# The Cooperative Patent Classification by DOCDB Family (TLS225_DOCDB_FAM_CPC)

Welcome to the Cooperative Patent Classification by DOCDB Family Table in PATSTAT, also TLS224_APPLN_CPC, from which table TLS224 is derived. All applications of the same DOCDB simple family have the same cooperative patent classifications (CPC symbols) assigned. The same CPC symbol can be assigned to the same DOCDB family by one or more patent offices.
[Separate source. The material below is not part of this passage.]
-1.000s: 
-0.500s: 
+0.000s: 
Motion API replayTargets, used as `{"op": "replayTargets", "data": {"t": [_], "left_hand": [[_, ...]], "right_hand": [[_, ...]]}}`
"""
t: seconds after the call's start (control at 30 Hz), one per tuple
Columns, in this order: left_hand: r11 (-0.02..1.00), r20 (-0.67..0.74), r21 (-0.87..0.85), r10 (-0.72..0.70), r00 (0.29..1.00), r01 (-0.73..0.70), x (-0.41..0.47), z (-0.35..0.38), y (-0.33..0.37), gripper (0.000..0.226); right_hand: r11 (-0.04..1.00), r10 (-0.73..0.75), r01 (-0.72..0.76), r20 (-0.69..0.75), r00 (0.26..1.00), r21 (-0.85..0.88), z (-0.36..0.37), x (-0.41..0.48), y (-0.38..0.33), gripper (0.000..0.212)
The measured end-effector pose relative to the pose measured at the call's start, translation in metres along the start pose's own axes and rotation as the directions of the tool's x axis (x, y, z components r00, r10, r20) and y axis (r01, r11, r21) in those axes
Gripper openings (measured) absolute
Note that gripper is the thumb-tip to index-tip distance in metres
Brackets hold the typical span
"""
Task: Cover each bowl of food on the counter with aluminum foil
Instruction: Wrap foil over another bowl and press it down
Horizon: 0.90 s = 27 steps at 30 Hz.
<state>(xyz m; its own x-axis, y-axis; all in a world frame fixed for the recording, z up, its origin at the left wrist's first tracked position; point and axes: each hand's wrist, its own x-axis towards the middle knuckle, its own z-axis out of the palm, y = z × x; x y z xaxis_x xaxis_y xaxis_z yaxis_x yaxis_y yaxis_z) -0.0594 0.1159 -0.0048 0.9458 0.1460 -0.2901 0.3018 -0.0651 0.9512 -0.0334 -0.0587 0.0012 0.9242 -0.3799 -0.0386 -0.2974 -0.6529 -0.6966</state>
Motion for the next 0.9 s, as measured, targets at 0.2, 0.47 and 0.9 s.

A small number of invalid or obsolete CPC classification codes can possibly occur.

In [17]:
from epo.tipdata.patstat import PatstatClient

# Initialize the PATSTAT client
patstat = PatstatClient(env='PROD')

# Access ORM
db = patstat.orm()

# Importing the as models
from epo.tipdata.patstat.database.models import TLS225_DOCDB_FAM_CPC

## DOCDB_FAMILY_ID

We already encountered this attribute in table TLS201, which is the identifier of a DOCDB simple family. We can join tables TLS225 and TLS201 via this field.

In [5]:
# Import table TLS201
from epo.tipdata.patstat.database.models import TLS201_APPLN

show_join = db.query(
    TLS201_APPLN.docdb_family_id,
    TLS201_APPLN.appln_auth,
    TLS225_DOCDB_FAM_CPC.cpc_class_symbol
).join(
    TLS201_APPLN, TLS225_DOCDB_FAM_CPC.docdb_family_id == TLS201_APPLN.docdb_family_id
).limit(1000)

show_join_df = patstat.df(show_join)
show_join_df

Unnamed: 0,docdb_family_id,appln_auth,cpc_class_symbol
0,50050528,TW,H01L2924/13091
1,50050528,TW,H01L2924/13091
2,50050528,CN,H01L2924/13091
3,50050528,CN,H01L2924/13091
4,50050528,US,H01L2924/13091
...,...,...,...
995,27397859,US,C01P2006/60
996,24703631,DE,F02B 3/06
997,24703631,US,F02B 3/06
998,24703631,AT,F02B 3/06


## CPC_CLASS_SYMBOL

Classification symbol according to the Cooperative Patent Classification. It consists of up to 19 characters (A-Z, 0-9, /, space).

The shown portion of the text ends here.